New machine learning framework reveals that almost 15% of opioid use disorder patients discontinued recommended buprenorphine treatment prematurely.

A research team from the University of Florida (UF) has developed a machine learning framework to identify which opioid use disorder (OUD) patients are at high risk of prematurely discontinuing buprenorphine treatment.

The researchers indicated that buprenorphine is one of three FDA-approved treatments for OUD that has been shown to effectively treat both addiction and pain. However, premature treatment discontinuation can undermine its effectiveness, increasing patients’ risk of overdose and death.

Identifying at-risk OUD patients could help healthcare providers build patient support systems and improve treatment retention rates, but research investigating the predictive value of known treatment discontinuation risk factors is limited.

“We know that sticking with a buprenorphine treatment plan is beneficial. Premature discontinuation could increase the risk of hospitalization, drug overdose and most importantly, mortality,” explained Md Mahmudul Hasan, PhD, an assistant professor in the UF College of Pharmacy department of pharmaceutical outcomes and policy with a joint appointment in the UF Warrington College of Business department of information systems and operations management, in the press release.

“If we can use AI to predict which patients are at a higher risk of this behavior, clinical practitioners can get to the root cause, make more informed decisions and design more targeted interventions for those patients,” he continued.

To that end, the research team developed a machine learning-based clinical decision support framework to predict buprenorphine discontinuation within 12 months of treatment initiation.

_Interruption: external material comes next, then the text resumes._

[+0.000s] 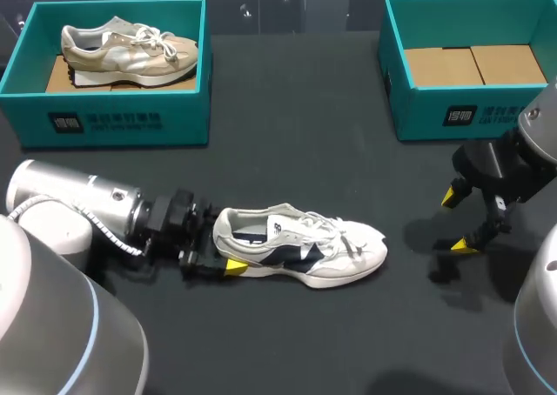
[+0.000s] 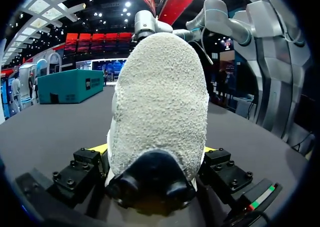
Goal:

The analysis pulled MarketScan commercial claims data from 2018 to 2021 to build a study cohort of insured individuals with OUD between the ages of 18 and 64. These patients initiated buprenorphine treatment from July 2018 to December 2020 and had no prescriptions for the drug six months prior to the study period.

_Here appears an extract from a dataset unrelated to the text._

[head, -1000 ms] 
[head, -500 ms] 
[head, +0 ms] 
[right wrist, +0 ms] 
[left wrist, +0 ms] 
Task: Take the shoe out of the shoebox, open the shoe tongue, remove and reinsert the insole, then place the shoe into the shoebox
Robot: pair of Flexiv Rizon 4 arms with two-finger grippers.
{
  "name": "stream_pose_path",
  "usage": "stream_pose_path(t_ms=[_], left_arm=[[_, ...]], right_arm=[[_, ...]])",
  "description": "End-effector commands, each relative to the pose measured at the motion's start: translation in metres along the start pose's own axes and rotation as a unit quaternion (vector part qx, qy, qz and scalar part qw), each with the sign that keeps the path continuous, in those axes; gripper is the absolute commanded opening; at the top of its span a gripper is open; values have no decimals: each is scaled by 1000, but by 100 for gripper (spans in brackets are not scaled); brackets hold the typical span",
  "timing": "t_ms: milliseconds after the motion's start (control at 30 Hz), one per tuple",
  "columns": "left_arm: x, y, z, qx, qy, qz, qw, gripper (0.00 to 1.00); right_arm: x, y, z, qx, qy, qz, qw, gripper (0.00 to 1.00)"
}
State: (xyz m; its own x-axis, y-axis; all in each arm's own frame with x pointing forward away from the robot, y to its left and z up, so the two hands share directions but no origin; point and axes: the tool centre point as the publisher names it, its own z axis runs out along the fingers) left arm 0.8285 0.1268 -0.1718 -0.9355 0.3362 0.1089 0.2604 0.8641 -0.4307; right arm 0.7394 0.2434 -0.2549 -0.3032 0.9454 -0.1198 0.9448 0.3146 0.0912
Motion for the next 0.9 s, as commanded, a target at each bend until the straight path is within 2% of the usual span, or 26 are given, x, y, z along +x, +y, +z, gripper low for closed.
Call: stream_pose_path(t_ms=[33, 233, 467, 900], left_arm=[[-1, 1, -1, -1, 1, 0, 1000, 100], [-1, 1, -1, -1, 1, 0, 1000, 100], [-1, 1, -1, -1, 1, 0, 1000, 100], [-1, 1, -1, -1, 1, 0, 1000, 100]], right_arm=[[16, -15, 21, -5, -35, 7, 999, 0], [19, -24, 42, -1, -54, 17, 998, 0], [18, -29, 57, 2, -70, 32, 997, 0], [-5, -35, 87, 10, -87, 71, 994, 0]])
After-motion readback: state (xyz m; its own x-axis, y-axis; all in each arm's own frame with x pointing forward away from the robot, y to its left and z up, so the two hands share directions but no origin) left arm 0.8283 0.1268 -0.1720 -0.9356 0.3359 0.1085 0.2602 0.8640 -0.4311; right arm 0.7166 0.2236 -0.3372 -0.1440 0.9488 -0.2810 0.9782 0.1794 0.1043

From there, the researchers used the data to measure buprenorphine prescription discontinuation gaps of 30 or more days during the first year after initiating treatment. Multiple predictive models were developed for the analysis: decision tree classifier, logistic regression, Adaboost, random forest, XGBoost and random forest-XGBoost ensemble.

Using these models, the research team assessed discontinuation risk at the time of treatment initiation and one and three months afterward. The cohort was then stratified into risk subgroups.

Over 30,000 patients initiated buprenorphine, and of these, nearly 15 percent did not complete their yearlong recommended treatment. Further, 46 percent of the cohort discontinued treatment within the first three months.

Multiple factors were found to be associated with treatment discontinuation, including age, gender, use of stimulants or antipsychotics, early treatment adherence and how many days’ supply of buprenorphine a patient was initially prescribed.

“Younger patients are at a higher risk of prematurely stopping treatment, along with those with a history of stimulant use, including nicotine,” Hasan said. “We also found patients with lower buprenorphine adherence at the early treatment stage are more at risk of premature treatment discontinuation.”

Patients facing treatment access barriers, like living in a rural area with no treatment facilities close by, were also at increased risk of buprenorphine discontinuation.

The researchers emphasized that the use of predictive technologies like theirs could help flag those who might struggle with buprenorphine treatment, enabling clinicians to better understand which patients are likely to respond well while developing strategies for others who may need additional support to improve treatment adherence.

“Primary care physicians are already overburdened and overworked, and they have limited resources. A tool like this that can reliably predict which patient will be high-risk could be helpful,” Hasan said. “Within a short time and without increasing their workload, health care providers can identify the interventions needed for each patient, allowing them to best allocate their limited resources.”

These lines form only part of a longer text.